Résumé de la décision
La décision concerne Monsieur [S] [N], qui a formé un pourvoi contre l'arrêt de la cour d'appel d'Aix-en-Provence, rendu le 9 décembre 2020. Cette décision de la cour d'appel a condamné M. [N] à deux ans d'emprisonnement pour infractions à la législation sur les armes en récidive, en plus d'une interdiction de détenir ou de porter une arme soumise à autorisation pour quinze ans et d'une interdiction définitive du territoire français. La Cour de cassation, par un arrêt rendu le 16 novembre 2022, a déclaré le pourvoi non admis.
Arguments pertinents
La Cour de cassation a principalement examiné la recevabilité du pourvoi et les pièces de la procédure. Elle a conclu qu'aucun moyen n'était de nature à permettre l'admission du pourvoi. La décision souligne l'importance de la procédure pénale, notamment sur le fondement de l'article 567-1-1 du code de procédure pénale, qui encadre la recevabilité des pourvois.

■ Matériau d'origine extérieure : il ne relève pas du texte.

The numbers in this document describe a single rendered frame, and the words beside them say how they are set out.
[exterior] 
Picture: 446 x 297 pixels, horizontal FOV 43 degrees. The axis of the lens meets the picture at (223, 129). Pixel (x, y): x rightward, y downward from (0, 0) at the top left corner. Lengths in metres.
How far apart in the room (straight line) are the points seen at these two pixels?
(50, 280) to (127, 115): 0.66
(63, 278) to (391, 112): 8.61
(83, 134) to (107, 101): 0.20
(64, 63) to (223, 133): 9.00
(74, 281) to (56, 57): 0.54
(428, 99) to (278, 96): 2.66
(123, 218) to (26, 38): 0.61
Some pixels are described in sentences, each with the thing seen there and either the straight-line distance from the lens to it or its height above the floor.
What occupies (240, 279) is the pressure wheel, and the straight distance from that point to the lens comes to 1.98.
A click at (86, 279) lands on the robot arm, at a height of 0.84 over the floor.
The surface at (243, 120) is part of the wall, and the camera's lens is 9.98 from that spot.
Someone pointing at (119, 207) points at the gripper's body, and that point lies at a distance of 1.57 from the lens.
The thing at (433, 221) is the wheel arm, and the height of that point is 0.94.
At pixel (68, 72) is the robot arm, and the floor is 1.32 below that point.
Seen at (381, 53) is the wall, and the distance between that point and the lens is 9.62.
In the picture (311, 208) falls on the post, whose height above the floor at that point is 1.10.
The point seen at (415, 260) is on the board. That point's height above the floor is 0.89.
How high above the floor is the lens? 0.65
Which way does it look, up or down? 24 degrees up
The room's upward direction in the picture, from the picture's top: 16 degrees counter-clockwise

Citation clé : « la Cour de cassation constate qu'il n'existe, en l'espèce, aucun moyen de nature à permettre l'admission du pourvoi. »
Interprétations et citations légales
L'article 567-1-1 du code de procédure pénale est central dans cette décision. Il stipule que la Cour de cassation ne peut admettre un pourvoi que s'il existent des moyens considérés recevables et fondés. En l'espèce, l'absence de tels moyens a conduit à la non-admission du pourvoi.
Citation légale :
- Code de procédure pénale - Article 567-1-1 : "La Cour de cassation ne peut entrer en matière sur un pourvoi qui ne présente pas de moyens de nature à justifier son admission."
L'interprétation de cet article en pratique montre que le rôle de la Cour de cassation est limité à la vérification de la recevabilité des recours, sans entrer dans l'examen du fond des affaires, ce qui renforce le principe de légalité et d'autorité des décisions rendues par les juridictions inférieures.
Ainsi, la décision de la Cour de cassation, à travers cette analyse, illustre les strictes conditions de recevabilité des pourvois, affirmant par là même la stabilité des décisions judiciaires en matière pénale.